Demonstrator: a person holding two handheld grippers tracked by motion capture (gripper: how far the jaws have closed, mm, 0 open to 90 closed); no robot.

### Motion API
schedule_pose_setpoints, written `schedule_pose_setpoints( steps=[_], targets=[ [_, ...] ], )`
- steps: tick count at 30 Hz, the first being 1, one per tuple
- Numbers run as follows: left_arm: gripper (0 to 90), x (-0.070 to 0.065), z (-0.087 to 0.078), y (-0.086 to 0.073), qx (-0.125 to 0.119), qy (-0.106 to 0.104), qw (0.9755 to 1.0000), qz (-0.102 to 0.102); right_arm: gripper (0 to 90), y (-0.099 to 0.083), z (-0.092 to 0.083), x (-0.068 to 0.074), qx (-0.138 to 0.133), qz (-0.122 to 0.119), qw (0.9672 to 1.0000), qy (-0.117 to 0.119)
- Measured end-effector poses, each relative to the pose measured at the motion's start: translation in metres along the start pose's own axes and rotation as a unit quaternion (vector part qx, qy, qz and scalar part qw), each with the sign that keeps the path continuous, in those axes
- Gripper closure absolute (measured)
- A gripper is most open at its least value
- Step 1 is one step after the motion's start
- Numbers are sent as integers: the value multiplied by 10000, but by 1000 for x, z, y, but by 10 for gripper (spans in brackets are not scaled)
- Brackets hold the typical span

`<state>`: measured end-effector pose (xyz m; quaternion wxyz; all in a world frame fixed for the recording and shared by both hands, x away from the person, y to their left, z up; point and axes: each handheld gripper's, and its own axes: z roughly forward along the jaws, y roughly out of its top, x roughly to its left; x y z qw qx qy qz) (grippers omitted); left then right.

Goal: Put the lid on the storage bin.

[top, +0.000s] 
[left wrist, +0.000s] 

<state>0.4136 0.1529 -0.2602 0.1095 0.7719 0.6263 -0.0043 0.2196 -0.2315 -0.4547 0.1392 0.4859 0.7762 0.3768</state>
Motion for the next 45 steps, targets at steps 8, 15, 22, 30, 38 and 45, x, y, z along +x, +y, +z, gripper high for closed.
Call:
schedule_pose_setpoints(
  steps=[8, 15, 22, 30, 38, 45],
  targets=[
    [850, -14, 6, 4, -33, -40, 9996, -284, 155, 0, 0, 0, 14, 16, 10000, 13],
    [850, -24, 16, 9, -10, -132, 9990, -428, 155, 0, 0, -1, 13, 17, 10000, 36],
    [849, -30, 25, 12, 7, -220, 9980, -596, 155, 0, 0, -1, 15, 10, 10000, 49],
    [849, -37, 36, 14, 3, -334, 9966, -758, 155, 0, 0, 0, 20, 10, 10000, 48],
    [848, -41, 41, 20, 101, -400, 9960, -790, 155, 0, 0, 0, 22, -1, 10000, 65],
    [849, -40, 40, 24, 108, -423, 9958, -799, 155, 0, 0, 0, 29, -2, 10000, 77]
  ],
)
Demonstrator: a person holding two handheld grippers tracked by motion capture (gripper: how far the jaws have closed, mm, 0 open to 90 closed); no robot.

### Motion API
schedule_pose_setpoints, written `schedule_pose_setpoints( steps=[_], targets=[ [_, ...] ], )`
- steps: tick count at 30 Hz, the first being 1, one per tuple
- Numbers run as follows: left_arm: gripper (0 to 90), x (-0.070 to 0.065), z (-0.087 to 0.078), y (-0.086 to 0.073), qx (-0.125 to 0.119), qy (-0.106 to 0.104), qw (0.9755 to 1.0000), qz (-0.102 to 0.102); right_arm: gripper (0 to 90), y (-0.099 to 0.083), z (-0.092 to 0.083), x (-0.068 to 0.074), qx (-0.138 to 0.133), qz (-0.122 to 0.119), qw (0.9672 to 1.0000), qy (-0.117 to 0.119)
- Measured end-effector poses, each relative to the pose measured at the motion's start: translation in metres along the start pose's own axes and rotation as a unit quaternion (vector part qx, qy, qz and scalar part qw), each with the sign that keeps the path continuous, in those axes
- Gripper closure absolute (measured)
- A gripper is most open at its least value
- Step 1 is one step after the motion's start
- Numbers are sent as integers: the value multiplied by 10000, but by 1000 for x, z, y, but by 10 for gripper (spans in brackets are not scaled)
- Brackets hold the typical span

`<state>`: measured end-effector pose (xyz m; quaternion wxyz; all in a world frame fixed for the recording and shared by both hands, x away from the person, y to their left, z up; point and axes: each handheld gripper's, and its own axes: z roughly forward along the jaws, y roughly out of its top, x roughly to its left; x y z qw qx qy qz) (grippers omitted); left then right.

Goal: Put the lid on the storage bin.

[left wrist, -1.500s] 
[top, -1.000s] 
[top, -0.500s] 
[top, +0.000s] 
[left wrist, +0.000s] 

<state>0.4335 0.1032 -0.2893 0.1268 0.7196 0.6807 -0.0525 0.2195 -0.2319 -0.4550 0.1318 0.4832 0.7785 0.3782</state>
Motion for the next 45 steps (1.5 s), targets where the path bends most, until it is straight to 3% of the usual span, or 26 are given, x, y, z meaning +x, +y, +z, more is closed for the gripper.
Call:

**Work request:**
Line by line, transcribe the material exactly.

**Result of the task:**
Demonstrator: a person holding two handheld grippers tracked by motion capture (gripper: how far the jaws have closed, mm, 0 open to 90 closed); no robot.

### Motion API
schedule_pose_setpoints, written `schedule_pose_setpoints( steps=[_], targets=[ [_, ...] ], )`
- steps: tick count at 30 Hz, the first being 1, one per tuple
- Numbers run as follows: left_arm: gripper (0 to 90), x (-0.070 to 0.065), z (-0.087 to 0.078), y (-0.086 to 0.073), qx (-0.125 to 0.119), qy (-0.106 to 0.104), qw (0.9755 to 1.0000), qz (-0.102 to 0.102); right_arm: gripper (0 to 90), y (-0.099 to 0.083), z (-0.092 to 0.083), x (-0.068 to 0.074), qx (-0.138 to 0.133), qz (-0.122 to 0.119), qw (0.9672 to 1.0000), qy (-0.117 to 0.119)
- Measured end-effector poses, each relative to the pose measured at the motion's start: translation in metres along the start pose's own axes and rotation as a unit quaternion (vector part qx, qy, qz and scalar part qw), each with the sign that keeps the path continuous, in those axes
- Gripper closure absolute (measured)
- A gripper is most open at its least value
- Step 1 is one step after the motion's start
- Numbers are sent as integers: the value multiplied by 10000, but by 1000 for x, z, y, but by 10 for gripper (spans in brackets are not scaled)
- Brackets hold the typical span

`<state>`: measured end-effector pose (xyz m; quaternion wxyz; all in a world frame fixed for the recording and shared by both hands, x away from the person, y to their left, z up; point and axes: each handheld gripper's, and its own axes: z roughly forward along the jaws, y roughly out of its top, x roughly to its left; x y z qw qx qy qz) (grippers omitted); left then right.

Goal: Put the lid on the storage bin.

[top, +0.000s] 
[left wrist, +0.000s] 

<state>0.4136 0.1529 -0.2602 0.1095 0.7719 0.6263 -0.0043 0.2196 -0.2315 -0.4547 0.1392 0.4859 0.7762 0.3768</state>
Motion for the next 45 steps, targets at steps 8, 15, 22, 30, 38 and 45, x, y, z along +x, +y, +z, gripper high for closed.
Call:
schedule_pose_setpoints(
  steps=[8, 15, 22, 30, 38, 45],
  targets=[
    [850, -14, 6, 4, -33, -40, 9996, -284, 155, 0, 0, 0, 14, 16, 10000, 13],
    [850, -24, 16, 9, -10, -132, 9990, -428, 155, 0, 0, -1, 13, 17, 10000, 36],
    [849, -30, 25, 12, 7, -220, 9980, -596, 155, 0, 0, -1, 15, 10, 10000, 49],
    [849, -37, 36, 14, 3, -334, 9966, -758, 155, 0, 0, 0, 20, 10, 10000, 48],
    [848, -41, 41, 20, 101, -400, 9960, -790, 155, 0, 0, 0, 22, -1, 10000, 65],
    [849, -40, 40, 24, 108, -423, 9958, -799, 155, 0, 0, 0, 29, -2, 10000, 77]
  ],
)
Demonstrator: a person holding two handheld grippers tracked by motion capture (gripper: how far the jaws have closed, mm, 0 open to 90 closed); no robot.

### Motion API
schedule_pose_setpoints, written `schedule_pose_setpoints( steps=[_], targets=[ [_, ...] ], )`
- steps: tick count at 30 Hz, the first being 1, one per tuple
- Numbers run as follows: left_arm: gripper (0 to 90), x (-0.070 to 0.065), z (-0.087 to 0.078), y (-0.086 to 0.073), qx (-0.125 to 0.119), qy (-0.106 to 0.104), qw (0.9755 to 1.0000), qz (-0.102 to 0.102); right_arm: gripper (0 to 90), y (-0.099 to 0.083), z (-0.092 to 0.083), x (-0.068 to 0.074), qx (-0.138 to 0.133), qz (-0.122 to 0.119), qw (0.9672 to 1.0000), qy (-0.117 to 0.119)
- Measured end-effector poses, each relative to the pose measured at the motion's start: translation in metres along the start pose's own axes and rotation as a unit quaternion (vector part qx, qy, qz and scalar part qw), each with the sign that keeps the path continuous, in those axes
- Gripper closure absolute (measured)
- A gripper is most open at its least value
- Step 1 is one step after the motion's start
- Numbers are sent as integers: the value multiplied by 10000, but by 1000 for x, z, y, but by 10 for gripper (spans in brackets are not scaled)
- Brackets hold the typical span

`<state>`: measured end-effector pose (xyz m; quaternion wxyz; all in a world frame fixed for the recording and shared by both hands, x away from the person, y to their left, z up; point and axes: each handheld gripper's, and its own axes: z roughly forward along the jaws, y roughly out of its top, x roughly to its left; x y z qw qx qy qz) (grippers omitted); left then right.

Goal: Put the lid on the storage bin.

[left wrist, -1.500s] 
[top, -1.000s] 
[top, -0.500s] 
[top, +0.000s] 
[left wrist, +0.000s] 

<state>0.4335 0.1032 -0.2893 0.1268 0.7196 0.6807 -0.0525 0.2195 -0.2319 -0.4550 0.1318 0.4832 0.7785 0.3782</state>
Motion for the next 45 steps (1.5 s), targets where the path bends most, until it is straight to 3% of the usual span, or 26 are given, x, y, z meaning +x, +y, +z, more is closed for the gripper.
Call:

The requested output has been given in full.